WHAT YOU NEED TO DO >>
Please return, word for word, the line containing "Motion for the" and each line after it through the end of the data below, and nothing else.

┄┄┄┄┄┄┄┄┄┄

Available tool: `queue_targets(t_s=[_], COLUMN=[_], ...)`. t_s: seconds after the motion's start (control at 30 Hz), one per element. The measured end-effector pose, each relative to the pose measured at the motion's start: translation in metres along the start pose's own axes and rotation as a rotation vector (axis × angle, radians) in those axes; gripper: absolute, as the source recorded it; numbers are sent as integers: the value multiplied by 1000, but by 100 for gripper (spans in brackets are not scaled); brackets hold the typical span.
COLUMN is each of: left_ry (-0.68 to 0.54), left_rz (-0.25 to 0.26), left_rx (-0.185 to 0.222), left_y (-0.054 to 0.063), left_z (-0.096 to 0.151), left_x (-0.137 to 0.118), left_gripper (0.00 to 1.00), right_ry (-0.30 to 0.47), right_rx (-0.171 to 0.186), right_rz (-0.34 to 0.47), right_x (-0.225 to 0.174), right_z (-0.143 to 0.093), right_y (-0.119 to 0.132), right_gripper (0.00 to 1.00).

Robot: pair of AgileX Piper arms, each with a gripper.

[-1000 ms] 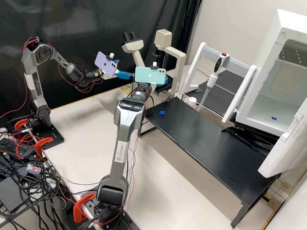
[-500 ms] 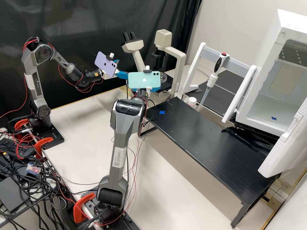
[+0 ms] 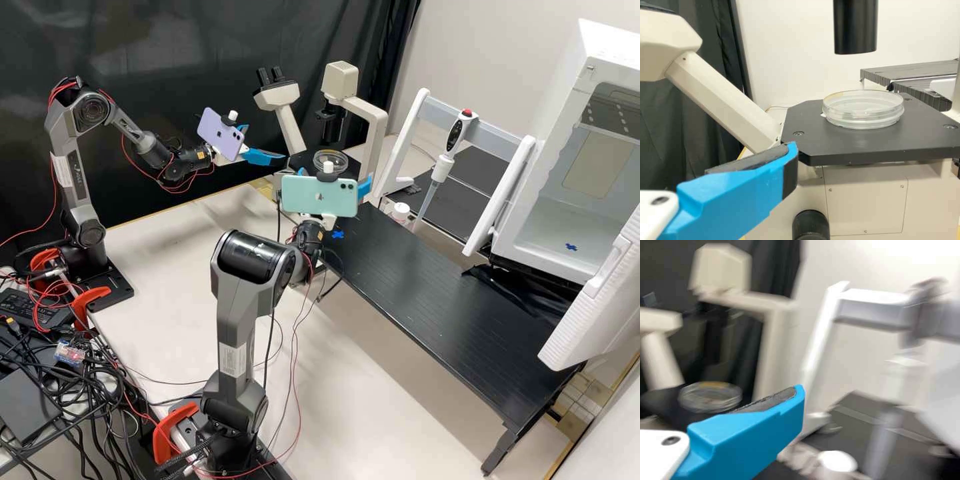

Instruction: Move the petri dish to the microscope

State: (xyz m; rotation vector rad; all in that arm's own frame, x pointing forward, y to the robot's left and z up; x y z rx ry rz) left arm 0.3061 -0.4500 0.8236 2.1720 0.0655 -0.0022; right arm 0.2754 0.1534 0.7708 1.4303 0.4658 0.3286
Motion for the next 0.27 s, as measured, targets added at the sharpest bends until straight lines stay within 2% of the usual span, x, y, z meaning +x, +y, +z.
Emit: queue_targets(t_s=[0.1, 0.2, 0.27], left_ry=[0, 0, 0], left_rz=[0, 0, 0], left_rx=[0, 0, 0], left_y=[0, 0, 0], left_z=[0, 0, 0], left_x=[0, 0, 0], left_gripper=[100, 100, 100], right_ry=[-65, -125, -159], right_rx=[-23, -27, -17], right_rz=[107, 142, 156], right_x=[-21, -37, -48], right_z=[15, 27, 33], right_y=[15, 23, 27], right_gripper=[100, 100, 100])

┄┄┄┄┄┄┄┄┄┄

ANSWER AREA >>
Motion for the next 0.27 s, as measured, targets added at the sharpest bends until straight lines stay within 2% of the usual span, x, y, z meaning +x, +y, +z.
Emit: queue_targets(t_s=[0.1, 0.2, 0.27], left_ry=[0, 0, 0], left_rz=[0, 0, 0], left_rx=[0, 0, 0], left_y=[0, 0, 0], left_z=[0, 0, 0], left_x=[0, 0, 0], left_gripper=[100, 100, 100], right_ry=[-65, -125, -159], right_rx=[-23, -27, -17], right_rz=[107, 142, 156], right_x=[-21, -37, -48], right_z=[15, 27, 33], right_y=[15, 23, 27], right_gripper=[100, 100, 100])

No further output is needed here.